#### What you should do:
Go through the records and report each line in which the word "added" occurs.

#### Dataset records:
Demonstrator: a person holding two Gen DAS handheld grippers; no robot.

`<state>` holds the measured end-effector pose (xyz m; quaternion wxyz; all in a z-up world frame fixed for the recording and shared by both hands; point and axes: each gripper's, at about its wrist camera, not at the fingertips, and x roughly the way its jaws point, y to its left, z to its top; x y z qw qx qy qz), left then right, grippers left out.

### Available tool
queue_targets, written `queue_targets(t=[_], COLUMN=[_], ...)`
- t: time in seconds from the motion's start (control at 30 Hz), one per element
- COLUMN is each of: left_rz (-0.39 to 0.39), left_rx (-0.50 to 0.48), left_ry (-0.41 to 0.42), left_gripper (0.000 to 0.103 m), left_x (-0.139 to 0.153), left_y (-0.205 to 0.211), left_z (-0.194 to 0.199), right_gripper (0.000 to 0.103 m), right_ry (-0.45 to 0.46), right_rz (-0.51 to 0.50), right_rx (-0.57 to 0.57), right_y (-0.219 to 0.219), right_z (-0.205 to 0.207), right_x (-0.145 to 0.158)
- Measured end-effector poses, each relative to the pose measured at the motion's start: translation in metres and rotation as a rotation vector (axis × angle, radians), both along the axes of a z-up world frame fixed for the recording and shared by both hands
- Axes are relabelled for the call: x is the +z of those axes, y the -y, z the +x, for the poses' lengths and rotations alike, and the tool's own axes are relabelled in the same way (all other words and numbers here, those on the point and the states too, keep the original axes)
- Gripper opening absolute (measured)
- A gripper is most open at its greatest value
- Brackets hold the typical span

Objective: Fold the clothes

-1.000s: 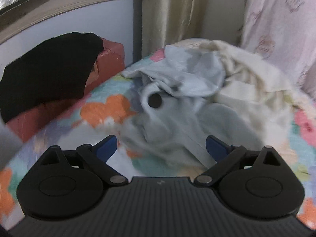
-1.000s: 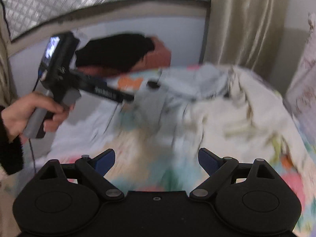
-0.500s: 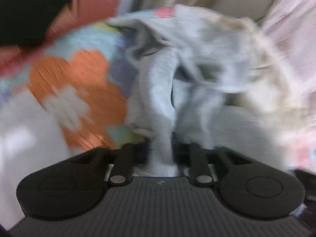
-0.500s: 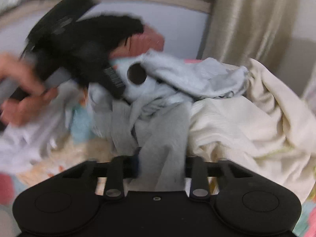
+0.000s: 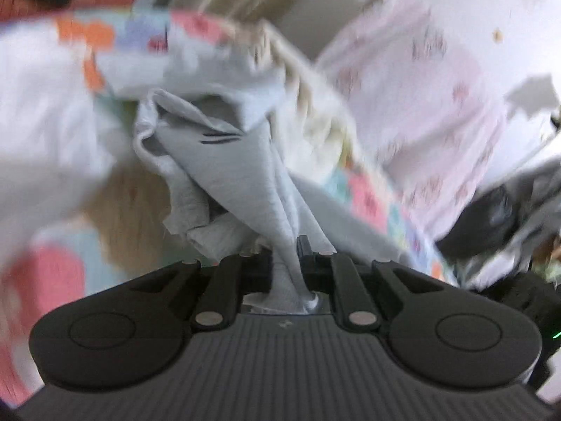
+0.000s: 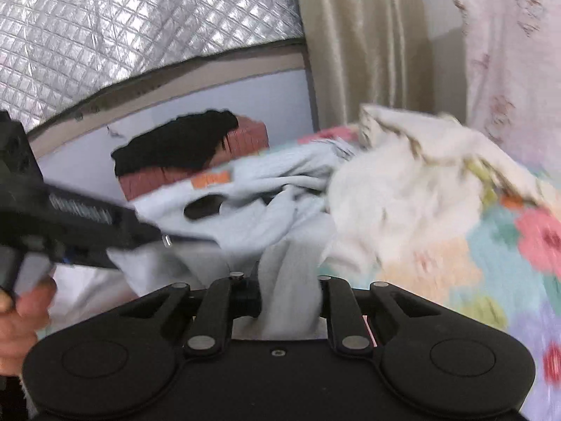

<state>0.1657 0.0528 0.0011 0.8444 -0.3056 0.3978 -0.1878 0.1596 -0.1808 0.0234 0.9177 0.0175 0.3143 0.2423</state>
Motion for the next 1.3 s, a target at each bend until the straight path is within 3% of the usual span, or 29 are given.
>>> queue_targets(t=[0.1,0.27,0.37,0.5,0.63,0.77,0.87,1.0,1.1,1.2,1.3], left_rz=[0.023,-0.045,0.024,-0.006,-0.007,-0.011,-0.018,-0.094,-0.034,-0.051,-0.046], left_rx=[-0.068,-0.098,-0.166,-0.194,-0.227,-0.284,-0.317,-0.350,-0.354,-0.345,-0.344], left_ry=[0.020,0.056,0.041,0.032,0.064,0.098,0.126,0.147,0.134,0.106,0.137], left_gripper=[0.010,0.010,0.010,0.010,0.010,0.010,0.010,0.010,0.010,0.010,0.010], left_x=[0.001,0.005,0.006,0.006,0.009,0.023,0.031,0.039,0.046,0.046,0.054], left_y=[0.012,0.016,0.036,0.042,0.053,0.067,0.076,0.079,0.090,0.096,0.096], left_z=[-0.007,-0.006,-0.003,-0.008,-0.007,-0.018,-0.026,-0.032,-0.037,-0.037,-0.040], right_gripper=[0.009,0.008,0.008,0.008,0.006,0.006,0.006,0.006,0.006,0.007,0.007], right_ry=[-0.028,-0.032,-0.037,-0.049,-0.052,-0.029,-0.017,0.013,0.031,0.028,0.034], right_rz=[0.012,0.034,0.046,-0.036,0.004,-0.054,-0.002,0.043,0.092,0.088,0.145], right_rx=[-0.041,-0.114,-0.135,-0.150,-0.177,-0.209,-0.199,-0.173,-0.160,-0.163,-0.161], right_y=[0.018,0.036,0.040,0.038,0.059,0.065,0.070,0.073,0.077,0.080,0.088], right_z=[-0.027,-0.058,-0.070,-0.081,-0.090,-0.097,-0.101,-0.107,-0.112,-0.111,-0.109], right_x=[-0.017,-0.031,-0.036,-0.045,-0.039,-0.031,-0.021,-0.005,0.010,0.014,0.015])
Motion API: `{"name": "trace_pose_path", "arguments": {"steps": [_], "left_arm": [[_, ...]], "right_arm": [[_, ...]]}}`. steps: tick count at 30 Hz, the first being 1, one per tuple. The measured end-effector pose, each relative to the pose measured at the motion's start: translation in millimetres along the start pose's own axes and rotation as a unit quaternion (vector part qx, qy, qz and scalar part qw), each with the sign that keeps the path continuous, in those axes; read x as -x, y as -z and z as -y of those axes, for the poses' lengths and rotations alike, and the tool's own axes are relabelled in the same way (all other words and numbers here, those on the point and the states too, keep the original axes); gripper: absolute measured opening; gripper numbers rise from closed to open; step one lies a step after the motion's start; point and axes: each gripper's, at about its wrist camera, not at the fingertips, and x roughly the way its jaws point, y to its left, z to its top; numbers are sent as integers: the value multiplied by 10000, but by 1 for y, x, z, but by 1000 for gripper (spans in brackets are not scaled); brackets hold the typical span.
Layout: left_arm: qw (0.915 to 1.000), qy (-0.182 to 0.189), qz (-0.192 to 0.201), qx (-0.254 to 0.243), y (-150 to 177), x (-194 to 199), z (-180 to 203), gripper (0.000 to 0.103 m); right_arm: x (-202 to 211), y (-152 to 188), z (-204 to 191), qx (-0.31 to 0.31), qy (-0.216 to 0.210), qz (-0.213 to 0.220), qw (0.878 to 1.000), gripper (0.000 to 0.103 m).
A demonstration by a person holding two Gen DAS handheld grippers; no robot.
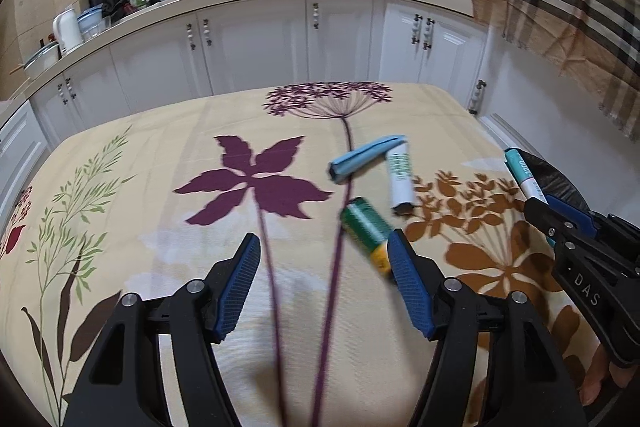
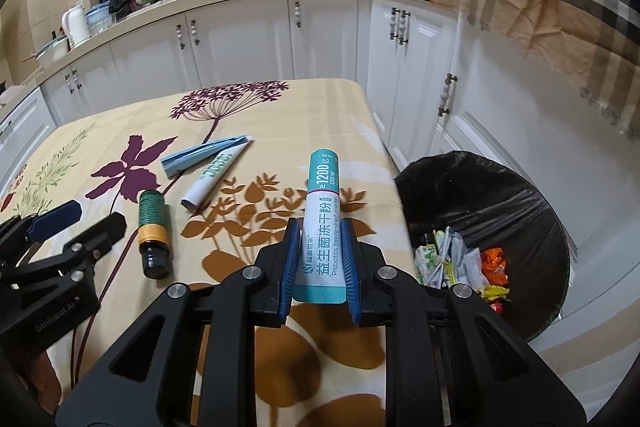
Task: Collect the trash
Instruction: 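Grasp the green can with yellow band with the left gripper, then carry the toothpaste tube and green can over the black bin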
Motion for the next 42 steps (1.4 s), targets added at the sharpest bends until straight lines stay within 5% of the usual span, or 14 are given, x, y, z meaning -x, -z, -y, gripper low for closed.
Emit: {"name": "trace_pose_path", "arguments": {"steps": [15,26,42], "left_arm": [[9991,-36,-423,-17,0,-30,21,65],[9986,208,-489,8,4,-29,14,25],[9993,239,-299,-2,7,-17,4,24]], "right_arm": [[5,3,25,-176,-19,18,9998,20],[4,3,18,-92,-6,-20,10000,20],[3,5,7,15,46,-72,10000,20]]}}
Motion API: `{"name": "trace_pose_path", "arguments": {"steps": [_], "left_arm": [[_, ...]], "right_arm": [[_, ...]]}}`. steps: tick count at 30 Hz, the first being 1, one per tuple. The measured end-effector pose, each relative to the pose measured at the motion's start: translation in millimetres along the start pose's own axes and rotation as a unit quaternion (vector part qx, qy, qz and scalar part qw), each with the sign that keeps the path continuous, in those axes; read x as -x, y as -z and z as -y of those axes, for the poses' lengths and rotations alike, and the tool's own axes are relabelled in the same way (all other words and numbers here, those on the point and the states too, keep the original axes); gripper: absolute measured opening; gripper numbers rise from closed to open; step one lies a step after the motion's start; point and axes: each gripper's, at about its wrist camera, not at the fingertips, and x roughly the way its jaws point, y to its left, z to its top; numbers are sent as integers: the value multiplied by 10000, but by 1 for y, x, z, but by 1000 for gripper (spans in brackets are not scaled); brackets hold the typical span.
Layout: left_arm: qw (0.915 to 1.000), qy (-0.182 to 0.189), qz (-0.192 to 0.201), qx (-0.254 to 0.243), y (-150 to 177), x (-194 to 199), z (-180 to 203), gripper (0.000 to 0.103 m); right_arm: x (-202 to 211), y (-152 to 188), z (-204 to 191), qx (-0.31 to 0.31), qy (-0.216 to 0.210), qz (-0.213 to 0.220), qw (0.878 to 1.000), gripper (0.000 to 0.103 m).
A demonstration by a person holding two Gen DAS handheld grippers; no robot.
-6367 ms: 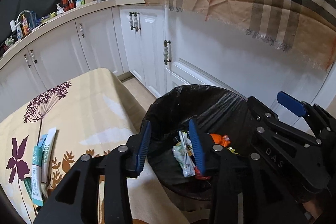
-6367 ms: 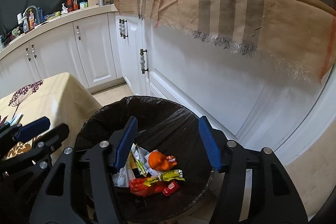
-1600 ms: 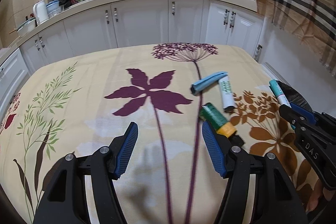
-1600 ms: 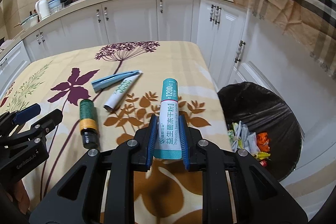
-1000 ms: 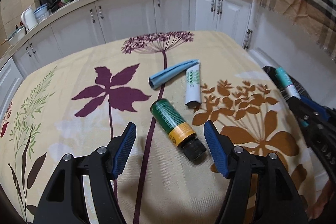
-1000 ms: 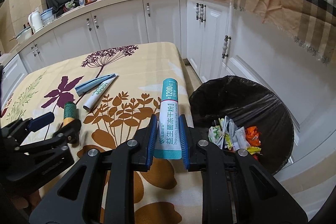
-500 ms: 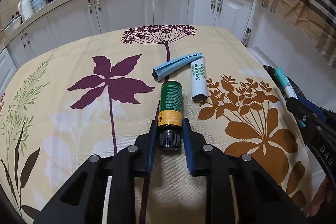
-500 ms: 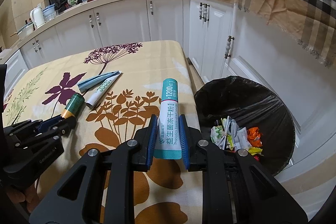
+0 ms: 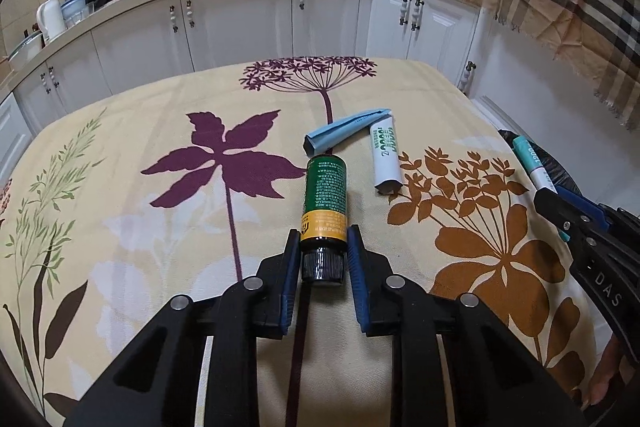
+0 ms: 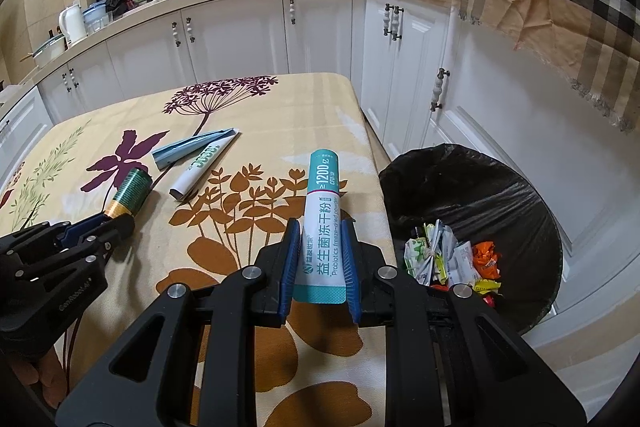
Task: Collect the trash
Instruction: 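Carry the toothpaste tube and green can over the black bin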
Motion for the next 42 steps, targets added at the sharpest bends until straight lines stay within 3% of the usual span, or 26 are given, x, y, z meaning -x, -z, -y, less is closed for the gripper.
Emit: {"name": "trace_pose_path", "arguments": {"steps": [16,28,42], "left_arm": [[9980,285,547,-165,-16,31,19,24],[9882,851,994,-795,-38,31,93,24],[9773,1156,1017,-1452,-54,-10,179,24]], "right_arm": [[13,-3,35,-250,374,216,9988,20],[15,-2,104,-737,1038,326,9913,20],[-12,-2,152,-1027,1352,297,9850,20]]}}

#### Response:
Motion for the next 42 steps (1.4 s), targets added at the sharpest bends until straight lines stay within 5% of the usual span, or 14 are given, x, y, z meaning -x, -z, -y, gripper low for closed.
Motion for the next 42 steps, targets added at the sharpest bends until straight lines stay within 3% of the usual span, or 26 are given, x, y, z meaning -x, -z, -y, less is closed for the gripper.

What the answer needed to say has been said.